Practice Mindfulness
Mindfulness entails completely immersing your mind in the present moment, without ruminating over the past or contemplating the future. Awareness of the sights, sounds, and sensations around you is key. Many studies have shown that cultivating and practicing mindfulness can foster the brain's neuroplasticity.
Play
Games aren't just for kids: Studies show that playing board, card, video, and other games can improve your brain's neuroplasticity.
Problems With Brain Plasticity
Brain changes are often seen as improvements, but this is not always the case. In some instances, the brain's structure and function can be negatively influenced or changed.
For example, brain plasticity can be problematic when it allows detrimental changes caused by substance use, disease, or trauma (including brain injury or traumatic experiences that result in post-traumatic stress disorder or PTSD). Even lead poisoning can negatively impact brain plasticity.
There are also some medical conditions that can limit or hinder brain plasticity. Among them are a variety of pediatric neurological disorders such as epilepsy, cerebral palsy, tuberous sclerosis, and Fragile X syndrome.
How Neuroplasticity Was Discovered
Beliefs and theories about how the brain works have evolved substantially through the years.

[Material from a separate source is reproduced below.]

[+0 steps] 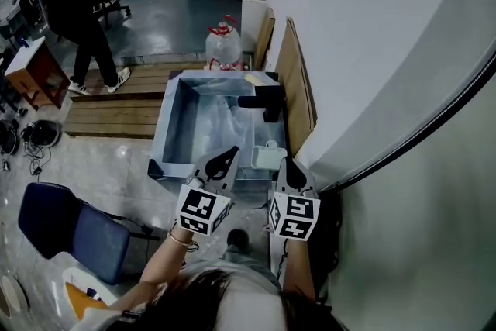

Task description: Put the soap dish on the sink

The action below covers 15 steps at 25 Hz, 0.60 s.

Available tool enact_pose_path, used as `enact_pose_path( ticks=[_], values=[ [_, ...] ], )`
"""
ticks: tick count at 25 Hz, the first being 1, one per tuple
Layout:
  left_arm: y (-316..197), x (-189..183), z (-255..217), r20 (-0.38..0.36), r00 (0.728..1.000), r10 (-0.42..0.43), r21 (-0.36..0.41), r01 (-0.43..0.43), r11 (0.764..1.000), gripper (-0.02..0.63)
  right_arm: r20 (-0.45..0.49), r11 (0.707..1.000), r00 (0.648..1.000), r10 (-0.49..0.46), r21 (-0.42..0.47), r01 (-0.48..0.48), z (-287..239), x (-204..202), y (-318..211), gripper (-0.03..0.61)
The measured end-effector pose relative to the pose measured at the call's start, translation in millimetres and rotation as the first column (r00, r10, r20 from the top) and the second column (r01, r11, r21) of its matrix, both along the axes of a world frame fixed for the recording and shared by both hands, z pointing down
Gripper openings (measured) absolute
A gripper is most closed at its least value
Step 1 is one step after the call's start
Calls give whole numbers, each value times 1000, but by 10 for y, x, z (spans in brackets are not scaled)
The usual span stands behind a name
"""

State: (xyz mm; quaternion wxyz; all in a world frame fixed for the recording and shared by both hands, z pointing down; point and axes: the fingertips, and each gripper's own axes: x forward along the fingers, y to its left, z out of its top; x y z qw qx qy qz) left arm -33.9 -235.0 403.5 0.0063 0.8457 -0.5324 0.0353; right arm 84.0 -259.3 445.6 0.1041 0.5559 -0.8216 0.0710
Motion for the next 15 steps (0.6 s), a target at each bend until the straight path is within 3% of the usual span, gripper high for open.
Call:
enact_pose_path(
  ticks=[15],
  values=[
    [693,-26,-80,-3,1000,4,43,-4,999,8,5,998,999,-32,61,31,-192,-129,729,25]
  ],
)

Early researchers believed that the brain was "fixed," while modern advances have shown that the brain is more flexible.
Early Theories
Up until the 1960s, researchers believed that changes in the brain could only take place during infancy and childhood. By early adulthood, it was believed that the brain's physical structure was mostly permanent.

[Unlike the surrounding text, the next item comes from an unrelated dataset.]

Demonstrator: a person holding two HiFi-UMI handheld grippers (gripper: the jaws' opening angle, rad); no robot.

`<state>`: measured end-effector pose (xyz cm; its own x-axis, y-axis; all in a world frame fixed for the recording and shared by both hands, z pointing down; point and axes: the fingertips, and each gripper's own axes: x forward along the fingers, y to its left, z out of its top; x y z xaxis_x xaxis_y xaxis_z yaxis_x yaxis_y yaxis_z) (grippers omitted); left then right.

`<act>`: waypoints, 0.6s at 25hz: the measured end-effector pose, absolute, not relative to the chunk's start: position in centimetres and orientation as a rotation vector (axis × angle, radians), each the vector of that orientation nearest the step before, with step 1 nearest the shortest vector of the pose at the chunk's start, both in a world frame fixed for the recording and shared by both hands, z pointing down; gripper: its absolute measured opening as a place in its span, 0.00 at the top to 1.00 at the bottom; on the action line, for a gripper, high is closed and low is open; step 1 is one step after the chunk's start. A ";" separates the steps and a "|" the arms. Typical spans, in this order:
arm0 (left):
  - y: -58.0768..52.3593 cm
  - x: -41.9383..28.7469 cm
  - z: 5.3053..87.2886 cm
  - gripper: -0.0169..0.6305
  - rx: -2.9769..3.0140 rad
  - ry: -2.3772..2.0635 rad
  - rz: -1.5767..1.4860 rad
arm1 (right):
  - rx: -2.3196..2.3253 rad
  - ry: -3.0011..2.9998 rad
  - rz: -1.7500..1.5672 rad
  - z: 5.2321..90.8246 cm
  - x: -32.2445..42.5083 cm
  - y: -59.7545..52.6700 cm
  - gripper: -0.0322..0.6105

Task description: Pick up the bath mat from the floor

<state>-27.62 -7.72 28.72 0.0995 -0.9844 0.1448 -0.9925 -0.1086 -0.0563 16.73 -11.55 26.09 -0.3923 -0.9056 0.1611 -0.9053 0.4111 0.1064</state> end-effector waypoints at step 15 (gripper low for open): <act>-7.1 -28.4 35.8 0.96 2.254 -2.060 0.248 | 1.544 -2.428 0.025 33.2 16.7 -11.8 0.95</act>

In his 2007 book, "The Brain that Changes Itself: Stories of Personal Triumph From the Frontiers of Brain Science," which took a historical look at early theories, psychiatrist and psychoanalyst Norman Doidge suggested that this belief that the brain was incapable of change primarily stemmed from three major sources:21
- An ancient belief that the brain was much like an extraordinary machine, capable of astonishing things yet incapable of growth and change
- The inability to actually observe the microscopic activities of the brain.
- The observation that people who had suffered serious brain damage were often unable to recover
Early on, psychologist William James suggested that the brain was perhaps not as unchanging as previously believed. Way back in 1890, in his book "The Principles of Psychology," he wrote, "Organic matter, especially nervous tissue, seems endowed with a very extraordinary degree of plasticity."22 However, this idea went largely ignored for many years.
Modern Theories
In the 1920s, researcher Karl Lashley found evidence of changes in neural pathways of rhesus monkeys. By the 1960s, researchers began to explore cases in which older adults who had suffered massive strokes were able to regain functioning, demonstrating that the brain was more malleable than previously believed. Modern researchers have also found evidence that the brain is able to rewire itself following damage.
Thanks to advances in technology, researchers are able to get a never-before-possible look at the brain's inner workings. As the study of modern neuroscience flourishes, research has demonstrated that people are not limited to the mental abilities they are born with and that damaged brains are often quite capable of remarkable change.